Read through the lines below and copy the ones holding the string "white".

┌─ Excerpted data

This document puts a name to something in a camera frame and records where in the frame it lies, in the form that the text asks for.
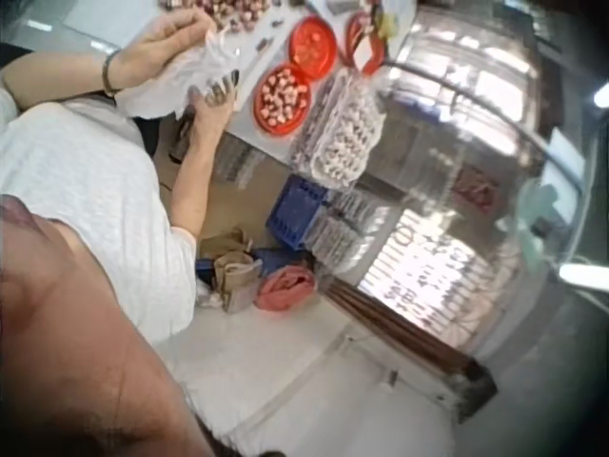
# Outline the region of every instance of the red plate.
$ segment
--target red plate
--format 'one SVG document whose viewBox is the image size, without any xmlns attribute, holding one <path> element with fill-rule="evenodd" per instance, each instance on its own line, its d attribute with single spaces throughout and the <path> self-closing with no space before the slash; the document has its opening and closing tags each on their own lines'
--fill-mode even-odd
<svg viewBox="0 0 609 457">
<path fill-rule="evenodd" d="M 296 84 L 305 85 L 308 88 L 308 91 L 304 95 L 301 95 L 302 97 L 305 97 L 306 108 L 296 108 L 295 112 L 294 112 L 294 118 L 291 121 L 288 121 L 285 124 L 282 124 L 280 126 L 272 127 L 267 123 L 266 119 L 263 119 L 263 116 L 260 113 L 261 109 L 265 105 L 264 100 L 263 100 L 263 85 L 266 84 L 269 76 L 275 75 L 285 69 L 292 70 L 292 74 L 296 78 Z M 270 133 L 271 135 L 274 135 L 274 136 L 288 135 L 289 133 L 291 133 L 292 131 L 297 129 L 303 123 L 303 121 L 305 120 L 306 115 L 308 114 L 310 109 L 311 109 L 311 86 L 309 85 L 308 79 L 307 79 L 305 73 L 302 71 L 302 69 L 300 69 L 299 67 L 296 67 L 294 65 L 291 65 L 291 64 L 280 65 L 276 69 L 272 70 L 269 74 L 267 74 L 262 79 L 261 83 L 259 84 L 258 88 L 256 89 L 256 98 L 254 99 L 254 118 L 256 119 L 256 122 L 258 122 L 258 125 L 262 129 L 264 129 L 265 131 Z"/>
<path fill-rule="evenodd" d="M 360 24 L 360 19 L 366 16 L 369 16 L 367 12 L 356 12 L 353 14 L 353 17 L 349 19 L 349 24 L 346 28 L 346 55 L 349 59 L 349 65 L 351 67 L 355 66 L 355 63 L 353 62 L 353 54 L 355 54 L 355 50 L 360 44 L 363 34 L 363 27 Z M 369 35 L 369 38 L 370 46 L 372 47 L 372 58 L 362 70 L 362 73 L 368 76 L 373 74 L 381 67 L 385 56 L 384 42 L 381 38 L 379 38 L 379 35 L 372 33 Z"/>
<path fill-rule="evenodd" d="M 311 80 L 322 79 L 334 67 L 338 44 L 334 31 L 318 16 L 309 16 L 292 31 L 289 58 Z"/>
</svg>

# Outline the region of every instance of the white shirt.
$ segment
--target white shirt
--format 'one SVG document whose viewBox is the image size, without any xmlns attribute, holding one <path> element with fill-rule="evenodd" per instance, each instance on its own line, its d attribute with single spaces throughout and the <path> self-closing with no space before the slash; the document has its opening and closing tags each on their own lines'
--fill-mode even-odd
<svg viewBox="0 0 609 457">
<path fill-rule="evenodd" d="M 196 242 L 170 226 L 156 170 L 133 133 L 127 119 L 89 100 L 18 116 L 0 88 L 0 194 L 72 228 L 127 317 L 158 343 L 192 320 Z"/>
</svg>

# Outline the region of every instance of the blue basket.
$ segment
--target blue basket
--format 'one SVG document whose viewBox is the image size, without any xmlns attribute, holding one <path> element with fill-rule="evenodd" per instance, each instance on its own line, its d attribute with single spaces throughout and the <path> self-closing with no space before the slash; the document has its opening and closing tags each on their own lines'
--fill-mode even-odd
<svg viewBox="0 0 609 457">
<path fill-rule="evenodd" d="M 266 227 L 292 249 L 304 248 L 306 233 L 326 195 L 327 189 L 292 174 L 266 221 Z"/>
</svg>

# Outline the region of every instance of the pink cloth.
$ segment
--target pink cloth
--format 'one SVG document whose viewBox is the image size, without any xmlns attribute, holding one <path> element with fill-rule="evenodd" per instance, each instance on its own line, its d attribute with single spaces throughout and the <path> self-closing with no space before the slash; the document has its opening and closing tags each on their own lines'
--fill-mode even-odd
<svg viewBox="0 0 609 457">
<path fill-rule="evenodd" d="M 305 267 L 284 267 L 260 287 L 256 306 L 266 311 L 287 311 L 315 291 L 315 276 Z"/>
</svg>

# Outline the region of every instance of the white plastic bag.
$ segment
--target white plastic bag
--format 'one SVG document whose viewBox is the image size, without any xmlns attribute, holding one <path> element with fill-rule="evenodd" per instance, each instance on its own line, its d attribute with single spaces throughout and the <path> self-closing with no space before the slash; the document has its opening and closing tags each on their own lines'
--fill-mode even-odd
<svg viewBox="0 0 609 457">
<path fill-rule="evenodd" d="M 175 112 L 178 119 L 188 106 L 188 89 L 210 91 L 211 82 L 219 82 L 237 68 L 237 56 L 225 46 L 225 36 L 208 32 L 206 43 L 175 58 L 156 78 L 142 86 L 125 89 L 115 99 L 118 109 L 130 117 L 156 119 Z"/>
</svg>

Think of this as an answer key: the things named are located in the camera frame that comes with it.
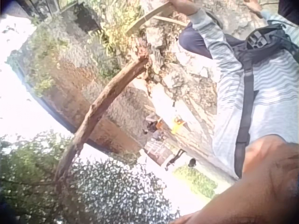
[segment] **tree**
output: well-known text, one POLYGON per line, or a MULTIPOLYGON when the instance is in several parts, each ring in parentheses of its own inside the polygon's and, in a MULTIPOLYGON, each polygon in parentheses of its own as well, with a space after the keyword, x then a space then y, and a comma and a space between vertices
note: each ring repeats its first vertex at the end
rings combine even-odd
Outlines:
POLYGON ((35 223, 164 224, 179 216, 163 195, 165 185, 142 165, 77 159, 61 194, 53 182, 70 142, 59 134, 17 140, 1 151, 1 194, 17 216, 35 223))

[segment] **striped shirt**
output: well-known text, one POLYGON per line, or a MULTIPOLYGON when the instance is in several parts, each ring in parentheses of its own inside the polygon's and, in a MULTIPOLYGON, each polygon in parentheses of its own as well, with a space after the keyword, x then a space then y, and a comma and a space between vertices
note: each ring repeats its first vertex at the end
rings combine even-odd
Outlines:
MULTIPOLYGON (((267 21, 284 22, 285 32, 299 45, 299 28, 284 17, 263 10, 267 21)), ((213 153, 238 178, 235 169, 235 143, 240 127, 244 95, 244 71, 234 56, 223 31, 203 10, 190 16, 193 28, 204 38, 213 60, 221 71, 217 83, 217 116, 213 137, 213 153)), ((255 98, 250 143, 269 134, 286 142, 298 143, 299 65, 292 55, 281 50, 253 65, 255 98)))

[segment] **sky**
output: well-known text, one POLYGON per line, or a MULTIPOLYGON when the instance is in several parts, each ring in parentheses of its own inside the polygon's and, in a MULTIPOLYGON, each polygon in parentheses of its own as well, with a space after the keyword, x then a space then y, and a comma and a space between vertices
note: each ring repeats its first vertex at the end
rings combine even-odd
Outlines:
MULTIPOLYGON (((35 27, 29 19, 7 16, 0 22, 0 136, 21 135, 26 139, 33 138, 37 133, 53 129, 57 133, 71 135, 62 125, 53 119, 27 92, 11 67, 5 63, 10 52, 19 49, 34 32, 35 27)), ((107 155, 85 144, 80 154, 83 160, 100 160, 107 155)), ((188 187, 176 180, 172 175, 161 172, 160 167, 150 163, 150 170, 159 174, 167 183, 166 194, 172 202, 180 206, 181 214, 189 214, 200 210, 207 201, 194 195, 188 187)))

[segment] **grass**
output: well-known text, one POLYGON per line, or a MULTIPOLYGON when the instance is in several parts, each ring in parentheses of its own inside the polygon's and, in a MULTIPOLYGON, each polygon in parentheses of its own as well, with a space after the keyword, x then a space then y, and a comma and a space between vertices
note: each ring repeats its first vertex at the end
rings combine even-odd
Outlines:
POLYGON ((204 195, 208 198, 215 196, 214 189, 217 184, 204 176, 195 168, 182 166, 173 171, 176 178, 184 181, 191 189, 191 192, 197 195, 204 195))

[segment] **wooden stick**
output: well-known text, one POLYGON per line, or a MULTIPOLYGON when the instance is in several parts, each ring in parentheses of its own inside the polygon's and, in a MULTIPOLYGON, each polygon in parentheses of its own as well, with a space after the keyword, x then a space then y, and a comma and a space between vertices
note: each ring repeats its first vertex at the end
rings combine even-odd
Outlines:
POLYGON ((123 68, 104 88, 99 97, 91 104, 88 113, 76 131, 74 138, 65 149, 56 169, 54 180, 60 180, 68 171, 76 154, 83 149, 90 134, 94 130, 104 112, 112 104, 115 98, 124 88, 138 75, 145 71, 145 64, 148 62, 148 55, 144 53, 138 59, 123 68))
POLYGON ((154 18, 157 19, 157 20, 176 23, 176 24, 181 25, 183 27, 186 27, 188 25, 187 23, 184 23, 184 22, 181 22, 181 21, 178 21, 178 20, 174 20, 174 19, 171 19, 171 18, 166 18, 166 17, 163 17, 163 16, 155 15, 154 18))
POLYGON ((164 11, 165 9, 167 9, 170 6, 171 6, 171 3, 166 2, 163 5, 161 5, 160 7, 156 8, 153 11, 151 11, 151 12, 147 13, 146 15, 142 16, 140 19, 136 20, 130 26, 130 28, 126 31, 126 34, 128 36, 132 35, 135 32, 135 30, 137 30, 142 24, 144 24, 146 21, 150 20, 153 16, 155 16, 158 13, 164 11))

└─

(Solved problem):
# Outline the region of every instance of the white shirt.
--target white shirt
# Outline the region of every instance of the white plastic bag.
--target white plastic bag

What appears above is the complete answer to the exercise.